**Task brief**
Line count for "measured": state how many lines of the listing below contain it, without anything else.

──────── Data excerpt ────────

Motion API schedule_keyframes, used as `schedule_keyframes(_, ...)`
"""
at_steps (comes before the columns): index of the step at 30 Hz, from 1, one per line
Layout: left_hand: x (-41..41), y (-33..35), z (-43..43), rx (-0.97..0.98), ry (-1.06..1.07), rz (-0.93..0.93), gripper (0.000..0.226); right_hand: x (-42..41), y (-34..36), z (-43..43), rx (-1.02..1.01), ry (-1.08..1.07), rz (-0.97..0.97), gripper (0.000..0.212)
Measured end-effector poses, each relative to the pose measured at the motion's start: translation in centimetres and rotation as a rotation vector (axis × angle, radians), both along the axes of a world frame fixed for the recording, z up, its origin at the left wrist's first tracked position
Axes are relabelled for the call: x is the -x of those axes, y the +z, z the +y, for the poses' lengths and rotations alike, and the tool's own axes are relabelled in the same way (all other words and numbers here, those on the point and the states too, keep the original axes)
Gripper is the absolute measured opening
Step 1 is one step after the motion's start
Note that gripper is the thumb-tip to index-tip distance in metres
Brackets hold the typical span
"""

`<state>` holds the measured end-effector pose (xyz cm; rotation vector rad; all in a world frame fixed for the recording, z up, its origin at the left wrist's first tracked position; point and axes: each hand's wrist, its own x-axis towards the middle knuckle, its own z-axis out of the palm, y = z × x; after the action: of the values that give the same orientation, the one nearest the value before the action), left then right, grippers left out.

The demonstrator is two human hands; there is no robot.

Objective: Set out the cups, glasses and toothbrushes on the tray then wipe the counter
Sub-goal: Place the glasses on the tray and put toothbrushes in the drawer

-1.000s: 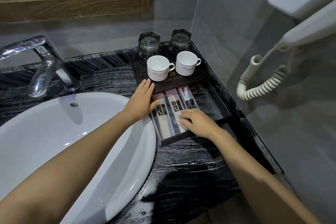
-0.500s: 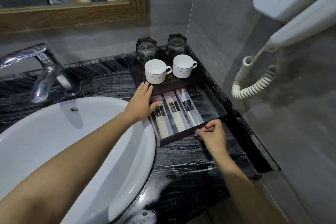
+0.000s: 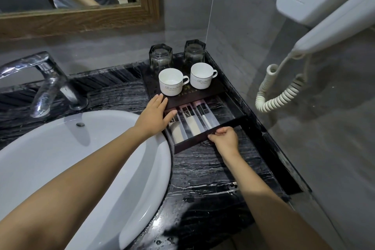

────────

**Answer to this exercise**
3